Silver banana goes to...

SRS Acquiom.
 

In this issue of the Peel:

  • Berkshire Hathaway and PayPal saw gains, while BioNTech and Tyson Foods faced losses. Warren Buffett's firm set a new record, and PayPal announced a stablecoin; whereas BioNTech missed sales expectations and Tyson Foods is closing chicken processing plants.
  • The Commercial Real Estate market is facing a three-pronged attack with increasing borrowing costs, slowing rent growth, and growing expenses, making this sector highly risky.
  • Yellow, a significant transportation company in the U.S., has gone bankrupt, impacting the long-haul trucking economy and potentially causing increased costs in the transportation market.
 

Market Snapshot

Happy Tuesday, apes.

Welcome to the dog days of summer, apes.
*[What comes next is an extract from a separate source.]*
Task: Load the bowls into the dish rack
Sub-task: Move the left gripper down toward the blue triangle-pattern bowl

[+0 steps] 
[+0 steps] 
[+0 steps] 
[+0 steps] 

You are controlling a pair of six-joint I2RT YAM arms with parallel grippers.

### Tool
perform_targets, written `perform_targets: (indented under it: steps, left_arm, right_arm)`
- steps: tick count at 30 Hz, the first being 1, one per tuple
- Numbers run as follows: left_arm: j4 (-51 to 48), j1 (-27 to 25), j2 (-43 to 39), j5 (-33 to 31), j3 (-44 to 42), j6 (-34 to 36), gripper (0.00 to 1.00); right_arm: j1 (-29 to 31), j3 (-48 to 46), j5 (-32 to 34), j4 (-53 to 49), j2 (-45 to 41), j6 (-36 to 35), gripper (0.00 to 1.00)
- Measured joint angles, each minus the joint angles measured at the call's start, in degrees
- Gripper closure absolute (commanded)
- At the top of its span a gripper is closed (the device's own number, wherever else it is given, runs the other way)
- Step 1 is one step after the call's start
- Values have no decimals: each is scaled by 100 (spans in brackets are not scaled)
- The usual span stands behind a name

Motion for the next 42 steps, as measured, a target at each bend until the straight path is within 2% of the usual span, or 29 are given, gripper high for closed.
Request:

Not sure why dogs get all the credit when it’s we apes doing all the real, hard, degenerate-as-possible work, but clearly, someone’s getting lazy.

And that’s pretty normal for the month of August. Traders, investors, and scumbags alike tend to take vacations in this late-summer month, leaving trading activity lower and the happiness of spouses higher.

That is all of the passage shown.